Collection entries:
== == ==

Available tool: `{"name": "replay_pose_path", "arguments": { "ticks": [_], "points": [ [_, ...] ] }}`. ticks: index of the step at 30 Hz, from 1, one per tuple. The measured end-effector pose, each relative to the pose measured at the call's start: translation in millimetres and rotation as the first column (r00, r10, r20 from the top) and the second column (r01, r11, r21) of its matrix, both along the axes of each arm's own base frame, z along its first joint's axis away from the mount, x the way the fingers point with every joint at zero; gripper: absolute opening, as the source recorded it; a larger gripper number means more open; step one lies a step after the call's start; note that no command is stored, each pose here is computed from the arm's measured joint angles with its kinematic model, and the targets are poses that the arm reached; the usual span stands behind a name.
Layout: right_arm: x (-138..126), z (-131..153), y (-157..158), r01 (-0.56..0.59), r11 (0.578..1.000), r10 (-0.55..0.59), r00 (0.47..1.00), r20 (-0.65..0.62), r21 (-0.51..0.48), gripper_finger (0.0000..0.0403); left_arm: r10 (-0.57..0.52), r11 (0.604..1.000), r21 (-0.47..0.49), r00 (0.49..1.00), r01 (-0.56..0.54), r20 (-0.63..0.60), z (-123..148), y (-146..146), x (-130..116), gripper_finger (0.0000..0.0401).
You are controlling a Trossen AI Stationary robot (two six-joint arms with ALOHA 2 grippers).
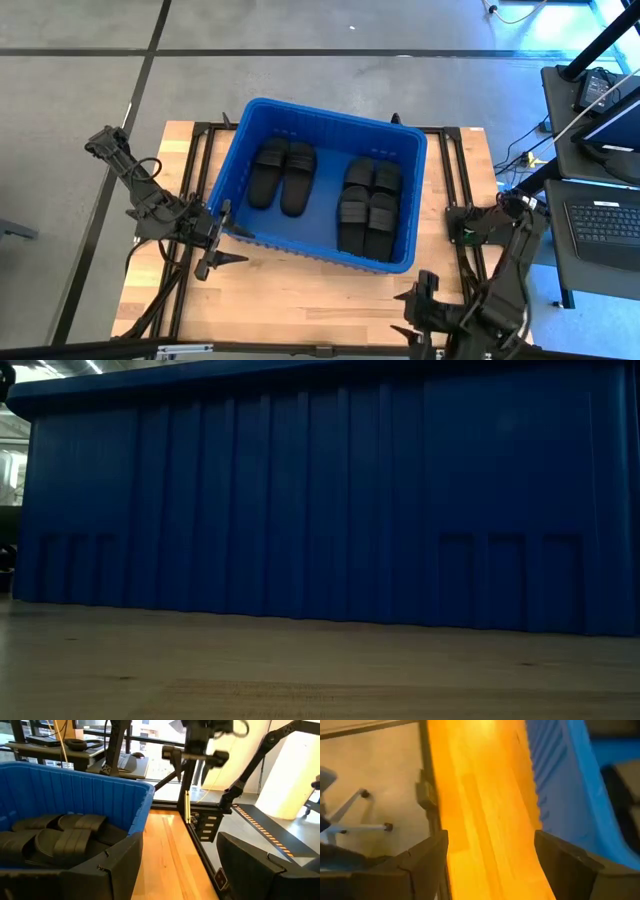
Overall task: Pick and place slides into bin
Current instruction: Return to Home Position
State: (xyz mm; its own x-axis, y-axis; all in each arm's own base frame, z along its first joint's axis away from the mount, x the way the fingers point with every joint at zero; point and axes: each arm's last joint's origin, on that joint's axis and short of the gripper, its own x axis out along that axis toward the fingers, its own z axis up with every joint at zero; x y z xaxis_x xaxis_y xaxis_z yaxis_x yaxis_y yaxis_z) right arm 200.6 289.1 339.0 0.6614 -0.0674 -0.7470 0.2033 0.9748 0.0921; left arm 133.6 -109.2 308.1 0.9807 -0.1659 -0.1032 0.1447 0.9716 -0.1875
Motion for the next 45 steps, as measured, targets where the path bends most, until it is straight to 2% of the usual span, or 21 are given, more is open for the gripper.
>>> {"name": "replay_pose_path", "arguments": {
  "ticks": [2,5,10,13,16,18,22,27,30,34,38,40,45],
  "points": [
    [-6,-13,3,0.055,0.998,-0.055,0.998,0.017,0.005,0.0296,0.014,1.0,0.001,1.0,-0.014,0.001,0,0,0,0.0248],
    [-21,-20,4,0.12,0.993,-0.117,0.985,0.126,-0.015,0.0296,0.033,0.999,0.005,0.999,-0.033,0.003,0,1,0,0.0248],
    [-51,-16,-7,0.229,0.971,-0.199,0.931,0.306,-0.066,0.0296,0.034,0.999,0.006,0.999,-0.034,0.003,0,1,0,0.0248],
    [-63,-13,-20,0.283,0.951,-0.221,0.905,0.364,-0.128,0.0296,0.033,0.999,0.014,0.999,-0.033,0.002,0,1,0,0.0248],
    [-61,-18,-34,0.275,0.944,-0.182,0.893,0.411,-0.18,0.0296,0.033,0.999,0.027,0.999,-0.033,0.004,0,1,0,0.0248],
    [-57,-17,-48,0.318,0.935,-0.221,0.868,0.445,-0.155,0.0296,0.032,0.999,0.035,0.999,-0.032,0.004,0,1,0,0.0248],
    [-52,-25,-70,0.362,0.914,-0.256,0.864,0.433,-0.184,0.0296,0.034,0.999,0.034,0.999,-0.034,0.006,0,1,0,0.0248],
    [-55,-14,-107,0.396,0.879,-0.248,0.855,0.455,-0.265,0.0296,0.059,0.998,0.036,0.998,-0.06,0.009,0,2,0,0.0248],
    [-58,4,-137,0.417,0.853,-0.234,0.843,0.485,-0.314,0.0296,0.092,0.995,0.039,0.996,-0.092,0.012,0,3,0,0.0248],
    [-61,19,-178,0.489,0.803,-0.293,0.822,0.489,-0.34,0.0296,0.124,0.991,0.042,0.992,-0.125,0.015,0,4,0,0.0248],
    [-68,26,-216,0.573,0.732,-0.371,0.789,0.49,-0.369,0.0296,0.158,0.986,0.045,0.987,-0.159,0.019,0,5,0,0.0248],
    [-70,25,-232,0.62,0.681,-0.411,0.765,0.496,-0.39,0.0296,0.193,0.98,0.047,0.981,-0.194,0.022,0,6,1,0.0248],
    [-81,16,-264,0.712,0.515,-0.47,0.701,0.537,-0.477,0.0296,0.334,0.94,0.061,0.942,-0.336,0.037,1,14,4,0.0248]
  ]
}}
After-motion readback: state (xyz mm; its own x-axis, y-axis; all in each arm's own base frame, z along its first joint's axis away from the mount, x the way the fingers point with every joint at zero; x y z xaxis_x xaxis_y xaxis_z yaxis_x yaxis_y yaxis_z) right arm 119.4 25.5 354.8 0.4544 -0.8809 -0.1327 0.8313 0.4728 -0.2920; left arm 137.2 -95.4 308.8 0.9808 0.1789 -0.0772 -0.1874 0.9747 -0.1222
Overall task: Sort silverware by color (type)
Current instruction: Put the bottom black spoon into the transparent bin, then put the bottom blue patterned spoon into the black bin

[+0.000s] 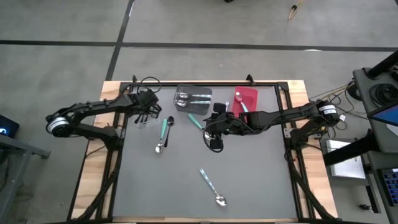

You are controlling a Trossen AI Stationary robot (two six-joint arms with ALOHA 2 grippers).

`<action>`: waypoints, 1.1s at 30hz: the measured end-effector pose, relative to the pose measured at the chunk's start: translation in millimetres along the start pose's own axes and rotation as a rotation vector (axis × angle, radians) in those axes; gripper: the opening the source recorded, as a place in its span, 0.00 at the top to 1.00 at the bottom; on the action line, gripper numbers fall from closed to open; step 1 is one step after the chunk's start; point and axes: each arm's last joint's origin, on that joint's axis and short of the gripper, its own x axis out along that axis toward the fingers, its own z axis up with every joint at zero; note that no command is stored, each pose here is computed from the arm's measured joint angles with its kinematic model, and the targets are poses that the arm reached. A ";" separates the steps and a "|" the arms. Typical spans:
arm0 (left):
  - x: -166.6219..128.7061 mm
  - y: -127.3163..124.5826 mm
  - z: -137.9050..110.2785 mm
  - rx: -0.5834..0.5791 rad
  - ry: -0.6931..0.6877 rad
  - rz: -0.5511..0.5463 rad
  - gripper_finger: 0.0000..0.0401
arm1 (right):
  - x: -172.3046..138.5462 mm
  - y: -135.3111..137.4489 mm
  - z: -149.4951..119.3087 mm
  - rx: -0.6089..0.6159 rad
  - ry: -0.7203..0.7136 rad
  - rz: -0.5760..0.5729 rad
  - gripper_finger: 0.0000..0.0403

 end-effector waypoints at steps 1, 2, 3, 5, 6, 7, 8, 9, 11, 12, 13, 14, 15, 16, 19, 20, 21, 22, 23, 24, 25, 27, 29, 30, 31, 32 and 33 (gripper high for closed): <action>1.0 -0.5 -0.1 0.002 0.004 0.002 1.00 | 0.1 0.1 -0.1 0.000 0.001 0.000 0.61; 2.1 -1.1 -0.2 0.004 0.007 0.004 1.00 | 0.1 0.1 -0.1 -0.001 0.001 0.000 0.61; 3.4 -1.8 -0.2 0.006 0.010 0.006 1.00 | 0.2 0.0 -0.1 0.000 0.001 0.000 0.61; 5.7 -2.9 -0.3 0.006 0.016 0.013 1.00 | 0.3 0.1 -0.4 0.000 0.001 0.000 0.61; 6.8 -3.3 -0.3 0.000 0.017 0.019 1.00 | 0.3 0.2 -0.5 0.000 0.002 0.000 0.61; 7.7 -3.9 -0.1 -0.006 0.015 0.021 1.00 | 0.4 0.2 -0.7 0.000 0.003 0.000 0.61; 8.4 -4.6 0.3 -0.011 0.013 0.021 1.00 | 0.6 0.3 -1.1 0.000 0.004 0.000 0.61; 9.1 -5.3 0.7 -0.015 0.012 0.020 1.00 | 0.6 0.4 -1.2 0.000 0.004 0.001 0.61; 10.0 -6.2 1.5 -0.020 0.009 0.017 1.00 | 0.6 0.4 -1.2 0.000 0.004 0.001 0.61; 10.3 -6.4 1.5 -0.021 0.009 0.017 0.99 | 0.6 0.4 -1.2 0.000 0.004 0.001 0.61; 10.4 -6.5 1.7 -0.022 0.008 0.017 0.99 | 0.6 0.4 -1.2 0.000 0.004 0.001 0.61; 10.4 -6.5 1.7 -0.022 0.008 0.017 0.98 | 0.6 0.4 -1.2 0.000 0.004 0.001 0.61; 10.2 -6.5 1.7 -0.023 0.007 0.017 0.97 | 0.7 0.5 -1.3 -0.001 0.005 0.001 0.61; 10.1 -6.4 1.7 -0.023 0.006 0.017 0.96 | 0.7 0.5 -1.3 0.000 0.004 0.001 0.61; 10.0 -6.3 1.8 -0.023 0.005 0.018 0.95 | 0.8 0.4 -1.3 0.000 0.005 0.001 0.61; 10.0 -6.3 1.8 -0.022 0.004 0.018 0.95 | 0.7 0.5 -1.3 0.000 0.005 0.001 0.61; 10.0 -6.3 1.8 -0.022 0.004 0.018 0.95 | 0.8 0.4 -1.3 0.000 0.005 0.001 0.61; 10.0 -6.3 1.8 -0.022 0.004 0.018 0.95 | 0.7 0.5 -1.3 0.000 0.005 0.001 0.61; 10.0 -6.3 1.9 -0.022 0.003 0.019 0.95 | 0.7 0.5 -1.3 0.001 0.004 0.001 0.61; 10.0 -6.3 1.9 -0.022 0.002 0.020 0.95 | 0.7 0.5 -1.2 0.002 0.004 0.001 0.61; 10.0 -6.3 1.9 -0.022 0.002 0.020 0.95 | 0.7 0.5 -1.3 0.003 0.004 0.001 0.61; 9.8 -6.2 2.0 -0.022 0.001 0.020 0.95 | 0.7 0.5 -1.3 0.004 0.004 0.001 0.61; 8.6 -5.7 1.6 -0.019 -0.006 0.023 0.95 | 0.7 0.5 -1.2 0.004 0.004 0.001 0.61; 7.0 -5.9 0.9 -0.013 -0.010 0.023 0.95 | 0.7 0.5 -1.2 0.005 0.004 0.001 0.61; 4.8 -5.9 -0.4 -0.005 -0.015 0.021 0.95 | 0.7 0.5 -1.2 0.007 0.004 0.001 0.61; 1.2 -6.3 -1.8 0.000 -0.023 0.014 0.95 | 0.7 0.4 -1.0 0.009 0.002 0.000 0.61; -3.8 -7.4 -3.4 0.002 -0.036 -0.002 0.95 | 0.7 0.4 -0.6 0.010 -0.002 0.000 0.61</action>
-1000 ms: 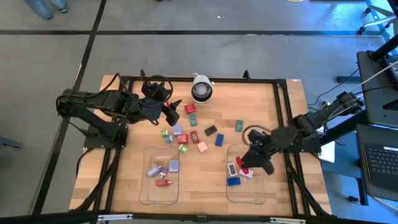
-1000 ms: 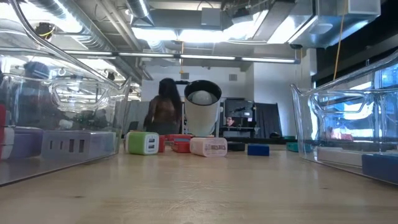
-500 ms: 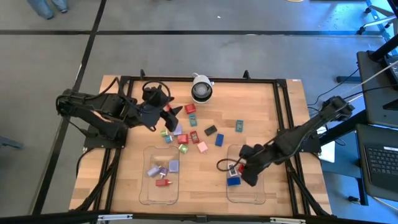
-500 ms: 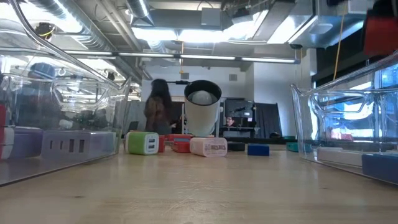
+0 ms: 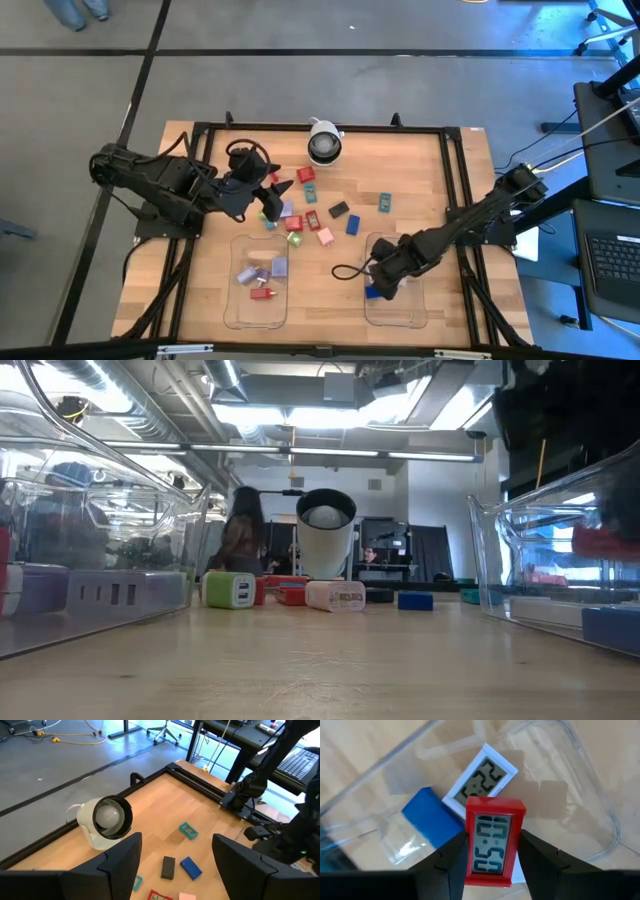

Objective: Pick & Place Office items
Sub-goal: Put the top right red timer into the right transparent bin, then put the right light blue timer into the right transparent bin

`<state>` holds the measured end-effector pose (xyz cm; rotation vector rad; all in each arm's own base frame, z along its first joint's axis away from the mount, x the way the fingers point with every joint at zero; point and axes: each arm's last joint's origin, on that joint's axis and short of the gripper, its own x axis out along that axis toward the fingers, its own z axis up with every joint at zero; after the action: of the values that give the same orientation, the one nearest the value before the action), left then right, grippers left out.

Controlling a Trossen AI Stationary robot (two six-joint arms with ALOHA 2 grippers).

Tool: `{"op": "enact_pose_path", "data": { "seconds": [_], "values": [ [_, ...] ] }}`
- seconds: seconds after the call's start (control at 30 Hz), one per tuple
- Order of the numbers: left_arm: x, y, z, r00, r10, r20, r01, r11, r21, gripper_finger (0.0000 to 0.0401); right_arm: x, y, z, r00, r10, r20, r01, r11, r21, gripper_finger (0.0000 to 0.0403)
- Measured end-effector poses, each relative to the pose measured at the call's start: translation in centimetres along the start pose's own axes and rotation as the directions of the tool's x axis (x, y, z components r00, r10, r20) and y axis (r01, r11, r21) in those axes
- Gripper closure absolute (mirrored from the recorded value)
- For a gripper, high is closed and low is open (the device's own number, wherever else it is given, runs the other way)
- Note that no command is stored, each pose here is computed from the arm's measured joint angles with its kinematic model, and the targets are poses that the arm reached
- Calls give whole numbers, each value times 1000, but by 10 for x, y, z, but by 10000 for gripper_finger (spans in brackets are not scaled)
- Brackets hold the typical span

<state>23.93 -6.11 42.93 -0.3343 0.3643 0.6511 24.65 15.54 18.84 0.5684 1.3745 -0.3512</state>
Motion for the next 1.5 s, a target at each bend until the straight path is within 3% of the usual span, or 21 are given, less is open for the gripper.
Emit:
{"op": "enact_pose_path", "data": {
  "seconds": [0.27,0.57,0.77,0.97,1.1,1.2,1.5],
  "values": [
    [-3,-2,-2,1000,-15,-3,14,1000,-16,162,3,0,2,1000,-21,19,21,1000,-20,226],
    [-3,-2,-2,1000,-15,-3,15,999,-33,162,-3,-1,2,1000,3,14,-3,999,-51,182],
    [-3,-2,-1,1000,1,11,0,999,-41,162,-42,-13,5,992,118,41,-117,992,-44,165],
    [-3,-1,-1,999,19,28,-18,999,-46,162,-96,-38,10,935,208,288,-216,976,-5,172],
    [-2,-1,0,998,36,43,-34,998,-46,162,-119,-56,15,865,172,471,-196,981,1,176],
    [-3,0,0,997,47,54,-46,998,-34,162,-128,-68,22,829,136,542,-169,986,10,173],
    [-3,0,0,996,58,64,-60,998,30,162,-125,-98,55,832,-22,554,-131,963,235,105]
  ]
}}
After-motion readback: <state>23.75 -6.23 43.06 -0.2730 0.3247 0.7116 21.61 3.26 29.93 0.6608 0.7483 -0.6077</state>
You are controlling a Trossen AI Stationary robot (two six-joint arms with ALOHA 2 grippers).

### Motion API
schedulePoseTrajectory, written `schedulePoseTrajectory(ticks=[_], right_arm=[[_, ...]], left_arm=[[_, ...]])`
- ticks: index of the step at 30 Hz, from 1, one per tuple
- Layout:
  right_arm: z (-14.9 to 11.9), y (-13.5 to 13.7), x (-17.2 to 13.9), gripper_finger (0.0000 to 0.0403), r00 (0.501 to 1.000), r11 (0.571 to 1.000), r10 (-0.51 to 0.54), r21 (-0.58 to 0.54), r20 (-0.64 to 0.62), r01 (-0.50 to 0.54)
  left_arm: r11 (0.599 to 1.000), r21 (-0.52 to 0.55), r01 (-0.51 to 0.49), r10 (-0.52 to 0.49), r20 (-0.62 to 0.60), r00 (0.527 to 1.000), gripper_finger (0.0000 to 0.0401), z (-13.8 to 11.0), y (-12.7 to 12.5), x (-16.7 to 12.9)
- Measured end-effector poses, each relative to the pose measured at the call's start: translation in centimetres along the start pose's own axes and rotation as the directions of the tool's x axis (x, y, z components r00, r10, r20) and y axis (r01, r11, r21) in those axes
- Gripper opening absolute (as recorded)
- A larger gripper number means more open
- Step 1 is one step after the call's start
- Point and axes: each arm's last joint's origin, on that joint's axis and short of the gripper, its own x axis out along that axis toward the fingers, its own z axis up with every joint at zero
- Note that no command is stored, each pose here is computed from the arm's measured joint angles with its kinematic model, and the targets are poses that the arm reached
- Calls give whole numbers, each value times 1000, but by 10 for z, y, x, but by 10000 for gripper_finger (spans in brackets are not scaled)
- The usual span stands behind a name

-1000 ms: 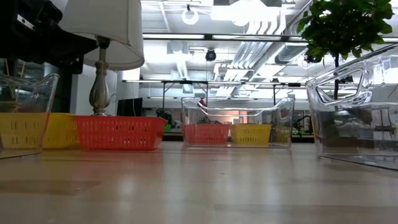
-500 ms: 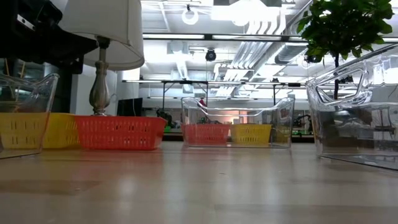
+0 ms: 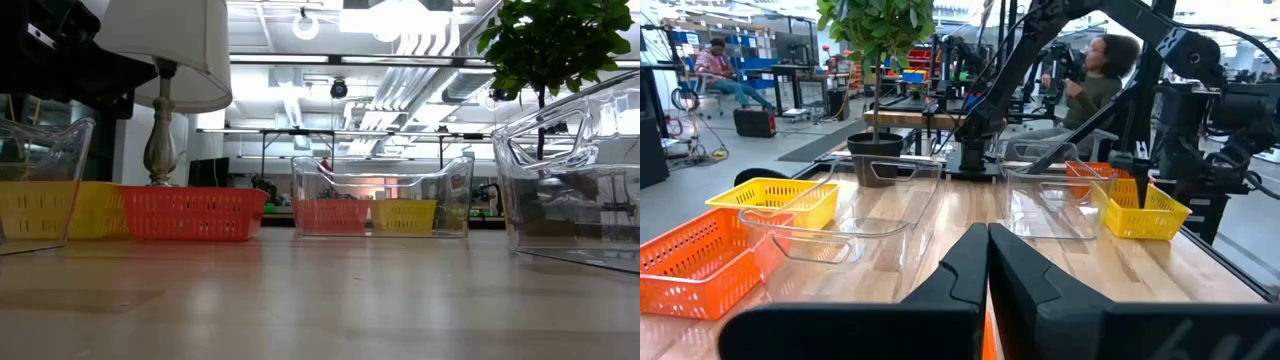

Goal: Stack baskets by color
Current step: Stack the bottom yellow bin on the top yellow bin

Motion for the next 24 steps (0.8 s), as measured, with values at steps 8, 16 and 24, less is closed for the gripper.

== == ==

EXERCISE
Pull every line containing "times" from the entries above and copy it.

TASK RESULT
- Calls give whole numbers, each value times 1000, but by 10 for x, y, z, but by 10000 for gripper_finger (spans in brackets are not scaled)
- Calls give whole numbers, each value times 1000, but by 10 for z, y, x, but by 10000 for gripper_finger (spans in brackets are not scaled)

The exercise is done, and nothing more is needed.